Chromatography and HPLC Flashcards
What are different detectors for Chromatography and HPLC?
- MS
- ECD
- UV/vis spectrophotometry
- Fluorescence
Batch analysis – not suitable for high throughput/urgent analyses
What are the uses of Chromatography in a clinical lab?
- Drugs of abuse, therapeutic drug monitoring
- Steroid analysis/profiling
- Amino acid, organic acids, newborn screening
- Vitamin analysis
What is Chromatography?
- Separation of dissolved analytes depending on their relative attraction to various solid or liquid phases
- One phase is fixed “stationary phase”
- One phase moves “mobile phase”
- Like attracts like
What are some separation mechanisms?
- Adsorption: Uses electrostatic, hydrogen bonding or dispersive interactions between a molecule and solid support
- Partition: Based on relative solubility
- Ion-exchange: Sign and magnitude of ionic charges
- Steric exclusion: Based on size
- Affinity: Based on bio-specific interactions e.g. antibody-antigen
What is Partition Co-efficient?
- An analyte is in equilibrium between the two phases. Mobile phase is in equilibrium with Stationary phase
- The equilibrium constant, k, is termed the partition coefficient;
- Can be calculated by:
(Analyte(moles) in the stationary phase) / (Analyte(moles) in the mobile phase)

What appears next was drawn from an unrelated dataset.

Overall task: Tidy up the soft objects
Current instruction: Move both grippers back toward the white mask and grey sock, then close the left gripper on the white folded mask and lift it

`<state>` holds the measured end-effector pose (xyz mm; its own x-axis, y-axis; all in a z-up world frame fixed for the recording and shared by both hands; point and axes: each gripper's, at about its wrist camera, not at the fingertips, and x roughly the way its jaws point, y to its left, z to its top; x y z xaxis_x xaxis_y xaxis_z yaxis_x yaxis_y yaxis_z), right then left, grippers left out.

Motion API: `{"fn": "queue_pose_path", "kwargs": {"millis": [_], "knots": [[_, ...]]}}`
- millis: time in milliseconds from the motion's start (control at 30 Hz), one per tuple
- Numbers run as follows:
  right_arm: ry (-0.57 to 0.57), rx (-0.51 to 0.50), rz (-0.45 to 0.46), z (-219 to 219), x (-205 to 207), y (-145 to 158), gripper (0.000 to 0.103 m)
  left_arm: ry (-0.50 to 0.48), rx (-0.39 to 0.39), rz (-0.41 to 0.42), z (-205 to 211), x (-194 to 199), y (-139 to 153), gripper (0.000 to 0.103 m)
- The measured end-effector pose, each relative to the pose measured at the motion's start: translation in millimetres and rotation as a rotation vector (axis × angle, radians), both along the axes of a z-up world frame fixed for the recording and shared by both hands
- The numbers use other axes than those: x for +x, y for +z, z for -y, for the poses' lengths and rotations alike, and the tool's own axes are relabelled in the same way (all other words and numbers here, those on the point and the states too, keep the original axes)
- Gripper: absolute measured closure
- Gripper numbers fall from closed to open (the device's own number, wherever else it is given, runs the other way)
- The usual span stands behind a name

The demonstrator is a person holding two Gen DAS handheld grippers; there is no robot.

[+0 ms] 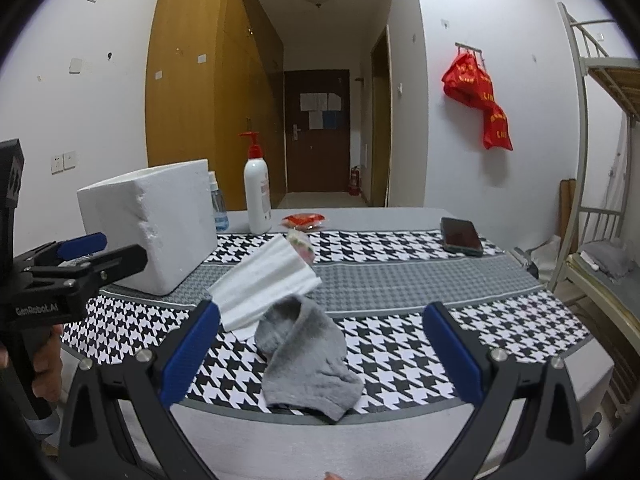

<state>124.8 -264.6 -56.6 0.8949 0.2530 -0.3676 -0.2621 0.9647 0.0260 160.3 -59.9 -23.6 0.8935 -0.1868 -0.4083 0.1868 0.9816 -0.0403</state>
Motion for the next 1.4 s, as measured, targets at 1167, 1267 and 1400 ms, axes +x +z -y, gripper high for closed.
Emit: {"fn": "queue_pose_path", "kwargs": {"millis": [1167, 1267, 1400], "knots": [[0.008, 0.035, -0.146, 9, 46, -32, 0.001, -0.176, 0.133, -0.168, 44, 84, -23, 0.01], [0.011, 0.029, -0.151, 7, 49, -32, 0.001, -0.211, 0.14, -0.199, 45, 92, -29, 0.022], [0.018, 0.023, -0.154, 2, 52, -30, 0.001, -0.232, 0.139, -0.231, 44, 97, -37, 0.039]]}}
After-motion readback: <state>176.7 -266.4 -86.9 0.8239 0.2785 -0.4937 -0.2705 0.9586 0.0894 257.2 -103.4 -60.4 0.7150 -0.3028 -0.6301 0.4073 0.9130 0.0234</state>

What are the stationary phases and mobile phases in Gas Chromatography?
- Stationary phases: Greases, gums and resins
- Mobile phases are gases such as helium and nitrogen
Separation based on the relative affinities to the column material and gas
What are stationary and mobile phases in Size Exclusion Chromatography?
- Stationary phase e.g. polyacrylamide gels, sephadex
- Mobile phase is a buffer
Separation based on the size and shape of molecule
What are stationary and mobile phases in Thin Layer Chromatography?
- Solid phase is silica or alumina
- Mobile phase is a solvent mixture
What are stationary and mobile phases in Ion Exchange Chromatography?
- Stationary phase can be gels, charged resins
- Mobile phases include buffers and salts
- Cation and anion
What is Ion exchange theory?
Strong vs Weak Ion exchange
- To elute from strong ion exchanger you need to replace the analyte with large amounts of salt with the same charge
- To elute from a weak ion exchanger you can alter the pH, then the analytes are no longer bound. The charge of the ion exchanger alters rather than the analyte
What are stationary and mobile phases in High Pressue Liquid Chromatography?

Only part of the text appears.